Likelihood is a measure of the probability of a threat being carried out.

Controls are safeguards or countermeasures that you put in place in order to avoid, detect, counteract, or minimize potential threats against your information, systems, or other assets.

Preventions are controls that may completely prevent a particular attack from being possible. For example, if you identify a threat that your users’ personal information may be identified by certain application logging, and you decide to completely remove that logging, you have prevented that particular threat.

Mitigations are controls that are put in place to reduce either the likelihood or the impact of a threat, while not necessarily completely preventing it.

A data flow diagram is a depiction of how information flows through your system. It shows each place that data is input into or output from each process or subsystem.
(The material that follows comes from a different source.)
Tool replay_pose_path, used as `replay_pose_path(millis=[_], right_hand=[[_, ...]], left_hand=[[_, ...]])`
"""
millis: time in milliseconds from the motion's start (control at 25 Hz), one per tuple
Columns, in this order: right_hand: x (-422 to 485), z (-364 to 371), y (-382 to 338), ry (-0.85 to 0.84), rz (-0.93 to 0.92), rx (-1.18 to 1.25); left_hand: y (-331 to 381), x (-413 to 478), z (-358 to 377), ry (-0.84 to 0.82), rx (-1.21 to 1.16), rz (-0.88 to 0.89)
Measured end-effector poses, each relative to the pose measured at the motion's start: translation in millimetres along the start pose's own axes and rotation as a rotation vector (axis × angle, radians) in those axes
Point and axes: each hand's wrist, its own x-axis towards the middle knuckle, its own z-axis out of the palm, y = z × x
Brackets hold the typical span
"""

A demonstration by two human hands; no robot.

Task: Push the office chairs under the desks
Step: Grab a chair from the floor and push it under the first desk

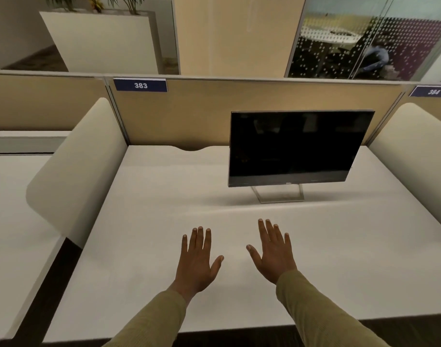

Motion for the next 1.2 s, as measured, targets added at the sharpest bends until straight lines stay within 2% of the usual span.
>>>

It includes anywhere that data is stored in the system, either temporarily or long-term.

A trust boundary (in the context of threat modeling) is a location on the data flow diagram where data changes its level of trust. Any place where data is passed between two processes is typically a trust boundary.

Select a Threat Modeling Methodology that is right for your organization.
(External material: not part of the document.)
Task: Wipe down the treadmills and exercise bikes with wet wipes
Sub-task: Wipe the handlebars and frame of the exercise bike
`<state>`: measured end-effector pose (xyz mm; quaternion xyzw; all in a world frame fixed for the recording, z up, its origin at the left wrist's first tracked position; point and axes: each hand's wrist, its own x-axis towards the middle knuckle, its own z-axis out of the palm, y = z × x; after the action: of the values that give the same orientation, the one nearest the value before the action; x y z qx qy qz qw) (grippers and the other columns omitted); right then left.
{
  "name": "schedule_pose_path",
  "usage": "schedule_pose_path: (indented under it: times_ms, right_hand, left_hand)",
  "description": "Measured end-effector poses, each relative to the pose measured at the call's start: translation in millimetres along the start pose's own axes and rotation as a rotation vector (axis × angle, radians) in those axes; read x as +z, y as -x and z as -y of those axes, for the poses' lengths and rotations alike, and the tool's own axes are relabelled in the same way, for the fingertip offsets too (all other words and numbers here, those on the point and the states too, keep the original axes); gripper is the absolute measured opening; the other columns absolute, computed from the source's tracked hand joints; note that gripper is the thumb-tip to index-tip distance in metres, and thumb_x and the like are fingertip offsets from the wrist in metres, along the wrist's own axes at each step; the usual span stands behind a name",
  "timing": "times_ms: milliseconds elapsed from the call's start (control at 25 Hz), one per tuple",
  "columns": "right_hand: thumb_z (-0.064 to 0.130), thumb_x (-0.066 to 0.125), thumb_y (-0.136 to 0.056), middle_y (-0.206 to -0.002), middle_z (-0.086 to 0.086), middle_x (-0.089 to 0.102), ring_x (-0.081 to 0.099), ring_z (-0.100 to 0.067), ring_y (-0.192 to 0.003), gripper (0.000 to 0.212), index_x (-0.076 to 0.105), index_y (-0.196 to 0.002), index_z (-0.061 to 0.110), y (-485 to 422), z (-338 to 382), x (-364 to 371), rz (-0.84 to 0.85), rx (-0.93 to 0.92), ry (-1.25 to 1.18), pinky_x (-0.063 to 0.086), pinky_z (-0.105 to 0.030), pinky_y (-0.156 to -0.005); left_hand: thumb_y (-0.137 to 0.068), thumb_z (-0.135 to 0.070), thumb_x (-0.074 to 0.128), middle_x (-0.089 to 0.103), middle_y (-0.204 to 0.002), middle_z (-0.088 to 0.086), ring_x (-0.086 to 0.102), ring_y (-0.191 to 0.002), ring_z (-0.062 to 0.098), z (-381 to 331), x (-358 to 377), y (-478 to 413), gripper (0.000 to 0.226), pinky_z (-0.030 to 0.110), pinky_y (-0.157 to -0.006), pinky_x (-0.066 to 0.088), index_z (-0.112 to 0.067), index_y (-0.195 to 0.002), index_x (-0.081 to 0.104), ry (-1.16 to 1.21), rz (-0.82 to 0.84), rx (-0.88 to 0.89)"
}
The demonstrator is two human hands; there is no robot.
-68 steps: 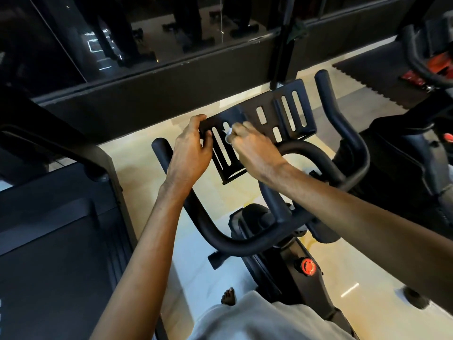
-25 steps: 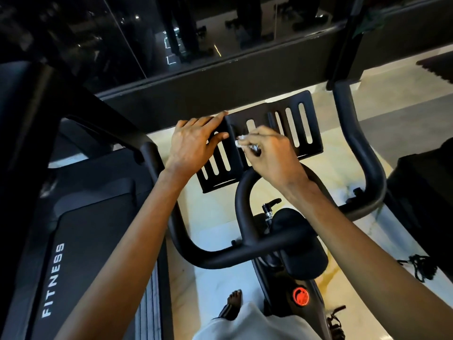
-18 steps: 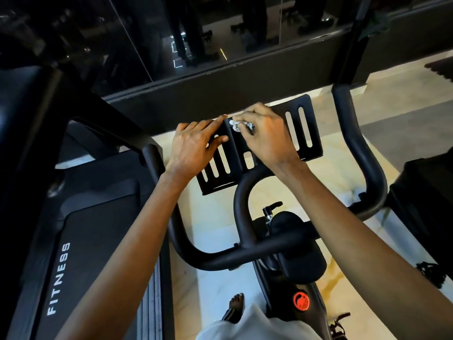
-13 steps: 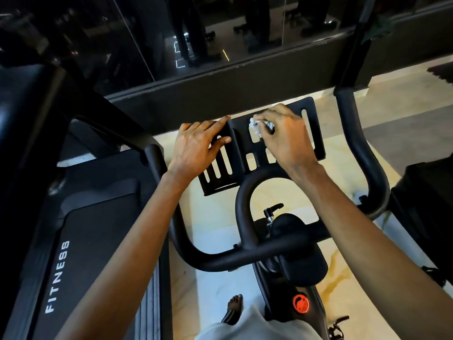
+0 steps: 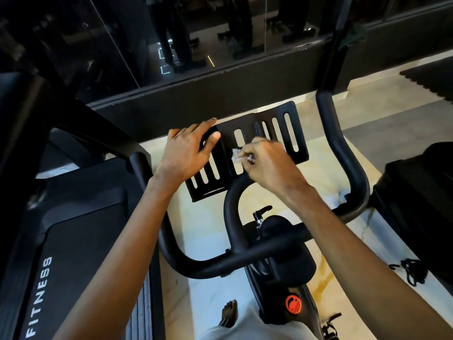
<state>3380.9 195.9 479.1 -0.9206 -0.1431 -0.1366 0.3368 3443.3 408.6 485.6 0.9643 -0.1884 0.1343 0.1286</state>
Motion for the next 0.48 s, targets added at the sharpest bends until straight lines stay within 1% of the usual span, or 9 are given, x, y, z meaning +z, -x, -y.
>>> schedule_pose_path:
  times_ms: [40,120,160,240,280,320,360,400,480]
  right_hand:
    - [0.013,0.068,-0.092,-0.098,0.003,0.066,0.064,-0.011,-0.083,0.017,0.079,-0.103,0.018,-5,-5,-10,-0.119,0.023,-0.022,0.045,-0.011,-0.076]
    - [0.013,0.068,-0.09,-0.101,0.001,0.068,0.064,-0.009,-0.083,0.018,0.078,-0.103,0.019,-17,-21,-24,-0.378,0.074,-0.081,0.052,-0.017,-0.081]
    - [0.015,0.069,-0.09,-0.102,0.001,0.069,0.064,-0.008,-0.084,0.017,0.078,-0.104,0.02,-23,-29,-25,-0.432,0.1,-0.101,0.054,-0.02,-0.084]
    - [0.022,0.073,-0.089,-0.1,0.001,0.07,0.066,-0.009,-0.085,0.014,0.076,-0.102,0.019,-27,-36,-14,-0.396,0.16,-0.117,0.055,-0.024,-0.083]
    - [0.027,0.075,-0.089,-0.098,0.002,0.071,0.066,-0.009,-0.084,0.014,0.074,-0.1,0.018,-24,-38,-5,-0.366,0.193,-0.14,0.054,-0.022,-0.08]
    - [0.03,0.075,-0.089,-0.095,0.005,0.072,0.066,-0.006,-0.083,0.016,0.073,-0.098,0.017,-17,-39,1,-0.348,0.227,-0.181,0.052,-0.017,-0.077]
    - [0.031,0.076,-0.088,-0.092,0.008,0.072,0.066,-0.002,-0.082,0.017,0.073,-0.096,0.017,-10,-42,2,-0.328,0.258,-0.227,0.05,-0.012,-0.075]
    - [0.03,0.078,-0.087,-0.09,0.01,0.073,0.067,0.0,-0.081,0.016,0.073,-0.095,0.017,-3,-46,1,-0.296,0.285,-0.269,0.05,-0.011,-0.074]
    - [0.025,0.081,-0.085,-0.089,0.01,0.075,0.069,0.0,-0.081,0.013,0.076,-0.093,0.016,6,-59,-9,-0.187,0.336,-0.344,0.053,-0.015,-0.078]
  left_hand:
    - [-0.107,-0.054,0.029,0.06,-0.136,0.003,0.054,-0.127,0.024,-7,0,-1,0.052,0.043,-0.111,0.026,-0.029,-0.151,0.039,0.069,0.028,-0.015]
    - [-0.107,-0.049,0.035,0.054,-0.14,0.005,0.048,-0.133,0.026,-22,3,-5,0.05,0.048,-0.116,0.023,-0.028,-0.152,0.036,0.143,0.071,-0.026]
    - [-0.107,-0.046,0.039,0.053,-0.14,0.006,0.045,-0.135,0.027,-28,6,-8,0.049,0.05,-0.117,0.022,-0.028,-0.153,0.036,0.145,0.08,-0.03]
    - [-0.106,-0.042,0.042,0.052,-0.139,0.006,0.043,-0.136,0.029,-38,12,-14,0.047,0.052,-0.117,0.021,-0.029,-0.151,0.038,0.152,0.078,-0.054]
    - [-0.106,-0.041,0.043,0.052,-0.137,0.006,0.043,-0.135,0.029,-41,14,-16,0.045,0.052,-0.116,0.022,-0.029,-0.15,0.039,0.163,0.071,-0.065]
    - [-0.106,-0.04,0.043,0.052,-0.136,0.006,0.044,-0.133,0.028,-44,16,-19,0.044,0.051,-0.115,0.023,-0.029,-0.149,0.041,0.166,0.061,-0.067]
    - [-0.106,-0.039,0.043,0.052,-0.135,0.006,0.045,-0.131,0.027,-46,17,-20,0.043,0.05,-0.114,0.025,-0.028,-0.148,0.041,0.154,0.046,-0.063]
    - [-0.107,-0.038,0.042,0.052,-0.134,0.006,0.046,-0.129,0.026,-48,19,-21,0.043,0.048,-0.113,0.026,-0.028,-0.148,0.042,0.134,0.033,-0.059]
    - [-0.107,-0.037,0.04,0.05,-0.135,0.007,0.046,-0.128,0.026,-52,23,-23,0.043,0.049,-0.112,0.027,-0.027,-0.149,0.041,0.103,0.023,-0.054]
STRIDE, is a model of threats implemented to help consider and identify potential threats to a system. The STRIDE methodology aims to ensure that an application meets the security directives of the CIA triad (Confidentiality, Integrity, and Availability), alongside Authentication, Authorization, and Non-Repudiation. The STRIDE formula is divided into 5 main categories:

• Spoofing – Spoofing attacks involve impersonating another person or computer without their knowledge, which violates authentication
• Tampering – This involves modifying something on memory, disk, network, or somewhere else, which violates integrity.
• Repudiation – Repudiation involves claiming that you didn’t do something or were not involved or making it impossible to link an action back to you, which violates non-repudiation
• Information Disclosure – This involves disclosing information to an authorized user, which violates confidentiality. Several systems contain confidential and sensitive information that is desired by a malicious attacker.
• Denial of Service – This involves exhausting resources required to offer services, which violates availability. Systems are typically used for a specific purpose, like a banking application
• Elevation of Privilege – This involves allowing someone to do what they are unauthorized to do, which violates authorization.
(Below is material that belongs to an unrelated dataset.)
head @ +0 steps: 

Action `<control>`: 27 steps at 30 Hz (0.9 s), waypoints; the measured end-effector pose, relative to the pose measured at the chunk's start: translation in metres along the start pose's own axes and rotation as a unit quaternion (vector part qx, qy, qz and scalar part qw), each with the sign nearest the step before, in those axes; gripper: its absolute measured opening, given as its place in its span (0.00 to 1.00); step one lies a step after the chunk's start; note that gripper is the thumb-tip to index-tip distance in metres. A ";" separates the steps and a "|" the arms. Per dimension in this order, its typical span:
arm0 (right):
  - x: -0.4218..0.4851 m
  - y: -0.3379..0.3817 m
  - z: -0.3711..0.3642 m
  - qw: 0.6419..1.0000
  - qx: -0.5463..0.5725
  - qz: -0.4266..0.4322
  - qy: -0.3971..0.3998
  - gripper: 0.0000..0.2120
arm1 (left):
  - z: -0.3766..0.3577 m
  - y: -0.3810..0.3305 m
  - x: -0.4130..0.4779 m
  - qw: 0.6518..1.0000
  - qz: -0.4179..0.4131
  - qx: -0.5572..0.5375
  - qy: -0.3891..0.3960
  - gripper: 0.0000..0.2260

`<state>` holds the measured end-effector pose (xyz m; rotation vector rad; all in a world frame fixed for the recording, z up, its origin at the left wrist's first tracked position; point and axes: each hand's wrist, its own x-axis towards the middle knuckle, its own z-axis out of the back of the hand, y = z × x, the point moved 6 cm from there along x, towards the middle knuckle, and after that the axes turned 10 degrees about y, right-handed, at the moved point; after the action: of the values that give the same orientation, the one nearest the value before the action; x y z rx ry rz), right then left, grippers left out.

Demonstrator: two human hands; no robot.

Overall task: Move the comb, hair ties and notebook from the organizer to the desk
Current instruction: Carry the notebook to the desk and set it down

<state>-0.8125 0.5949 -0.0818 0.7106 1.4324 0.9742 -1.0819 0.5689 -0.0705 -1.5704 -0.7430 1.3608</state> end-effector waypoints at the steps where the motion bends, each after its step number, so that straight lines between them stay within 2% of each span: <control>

DREAD, is about evaluating each existing vulnerability using a mathematical formula to retrieve the vulnerability’s corresponding risk. The DREAD formula is divided into 5 main categories:

• Damage – how bad would an attack be?
• Reproducibility – how easy it is to reproduce the attack?
• Exploitability – how much work is it to launch the attack?
• Affected users – how many people will be impacted?
• Discoverability – how easy it is to discover the threat?

Risk Value = (Damage + Affected users) x (Reproducibility + Exploitability + Discoverability).

PASTA, Attack Simulation & Threat Analysis is a complete methodology to perform application threat modeling. It introduces a risk-centric methodology aimed at applying security countermeasures that are commensurate to the possible impact that could be

This metodology introduces a complete risk analysis and evaluation procedures that you can follow to evaluate the risk for each of the identified threat. The main difference in using this approach is that you should evaluate the impact early on in the analysis

The idea behind addressing the impact earlier in this approach is that the audience that knows impact knows the consequences on a product or use case failures more than participants in the threat analysis phase.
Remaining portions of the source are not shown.